Restaurants and pubs warn they will close if taxes increase and the business rate relief ends

If Rachel Reeves’s budget, released this week, raises taxes on businesses and eliminates a Covid-era tax break for business rates and pubs and restaurants face closures or a difficult Christmas.

Labour sources indicate that Reeves will reveal on Wednesday a budget to increase taxes to pay for better public services. The government intends to cut spending and raise taxes at the same time by a total of £40bn . Businesses are preparing for increased taxes that could affect consumer spending.

The end of business rates relief is a major concern for hospitality businesses, as it could quadruple the amount of tax they pay on their property. In 2020, rates relief was implemented for bars, restaurants, cafes and pubs. This came about when the government ordered that all hospitality businesses close due to the Covid-19 pandemic.

Reeves’s conservative predecessor, Jeremy Hunt , extended the business rates relief last November. The relief is capped at £110,000 and offers a discount of 75%.

The British beer and pub association, the British Institute of Innkeeping and UKHospitality jointly called on Reeves Monday to make the relief for hospitality businesses permanent.

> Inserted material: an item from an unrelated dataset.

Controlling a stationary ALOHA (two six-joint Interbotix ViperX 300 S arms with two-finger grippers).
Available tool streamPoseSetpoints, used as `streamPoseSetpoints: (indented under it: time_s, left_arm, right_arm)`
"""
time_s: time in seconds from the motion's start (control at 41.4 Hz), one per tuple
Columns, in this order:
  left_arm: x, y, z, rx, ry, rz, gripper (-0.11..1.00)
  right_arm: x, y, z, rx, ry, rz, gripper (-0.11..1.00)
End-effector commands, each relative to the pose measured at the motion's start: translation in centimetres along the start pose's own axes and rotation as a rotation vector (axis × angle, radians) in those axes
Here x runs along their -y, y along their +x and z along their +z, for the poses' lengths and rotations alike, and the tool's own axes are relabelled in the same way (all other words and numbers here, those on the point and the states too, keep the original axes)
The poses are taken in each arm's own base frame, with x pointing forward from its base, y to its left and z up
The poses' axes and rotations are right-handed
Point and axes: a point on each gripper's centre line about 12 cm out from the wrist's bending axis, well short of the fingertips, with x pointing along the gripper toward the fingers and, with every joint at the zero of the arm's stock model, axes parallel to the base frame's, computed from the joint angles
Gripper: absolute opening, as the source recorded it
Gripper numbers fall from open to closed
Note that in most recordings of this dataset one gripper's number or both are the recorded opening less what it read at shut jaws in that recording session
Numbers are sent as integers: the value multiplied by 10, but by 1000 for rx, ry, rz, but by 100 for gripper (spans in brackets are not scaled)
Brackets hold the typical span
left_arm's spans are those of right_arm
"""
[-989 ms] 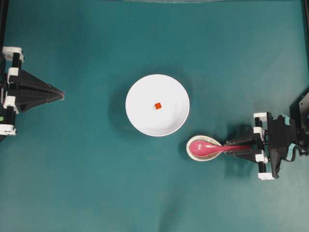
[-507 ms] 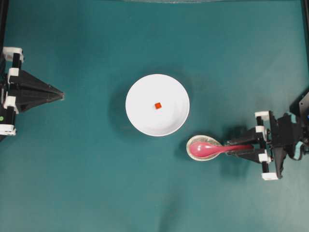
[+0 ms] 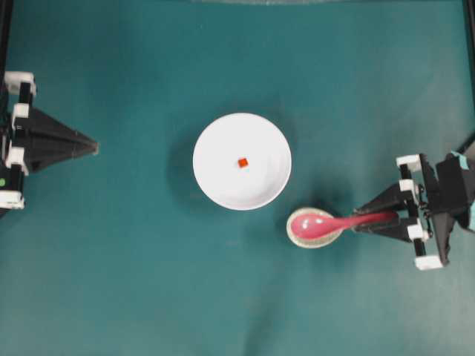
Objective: Grip the spoon and scoop the red block from the bowl with right arm.
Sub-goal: 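Lift the pink spoon out of the spoon rest with the right gripper, then lower the spoon bowl into the white bowl beside the red cube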
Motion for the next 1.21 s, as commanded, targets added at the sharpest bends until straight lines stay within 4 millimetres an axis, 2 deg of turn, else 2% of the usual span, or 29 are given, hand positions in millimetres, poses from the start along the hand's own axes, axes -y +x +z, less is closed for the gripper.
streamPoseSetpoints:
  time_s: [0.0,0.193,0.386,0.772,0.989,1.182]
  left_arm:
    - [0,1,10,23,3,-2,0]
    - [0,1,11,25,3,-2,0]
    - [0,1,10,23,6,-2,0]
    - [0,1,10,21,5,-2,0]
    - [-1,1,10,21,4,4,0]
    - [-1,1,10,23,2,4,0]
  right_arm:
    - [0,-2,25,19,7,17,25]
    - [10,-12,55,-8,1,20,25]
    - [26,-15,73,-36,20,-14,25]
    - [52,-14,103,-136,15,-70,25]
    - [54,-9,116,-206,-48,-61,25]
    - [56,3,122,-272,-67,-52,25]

Lobby groups said that a NielsenIQ survey showed 54% of companies would reduce employment and 51% would cancel planned investments if the full business rates are reintroduced.

Over a quarter (25%) of businesses said they would shut down at least one location if rates returned to levels before the pandemic.

The lobby groups stated in a joint press release that many pubs, brewers and bars, as well as restaurants, cafes and other businesses, who are already strapped for cash, would be unable survive a quadrupling of their rates.

“Not only would inaction force half of the businesses to reduce jobs and cancel investments, but a quarter might have to close at least one location, which could be their entire company.”

The consumer spending is still in decline, which could lead to a higher business rates bill. According to GfK’s long-running consumer confidence survey, UK consumer confidence dropped this month. Analysts have warned that a ” vibrcession” could occur, which would mean that spending will fall even though the economy is doing well.

Tax-raising measures for consumers will include a “stealth” freeze on income tax rates, which would increase revenues without changing headline rates. Some economists believe employers may also limit pay increases in response to higher expected employer national insurance contributions.

According to a survey conducted by RSM UK, 42% of UK shoppers will spend less at Christmas this year due to tax increases in the budget.

Saxon Moseley is a partner at RSM UK and the head of leisure and tourism. He said that despite real wages rising, if changes in tax policy impact consumer confidence, the hospitality sector may see a drop in spending during the crucial festive season.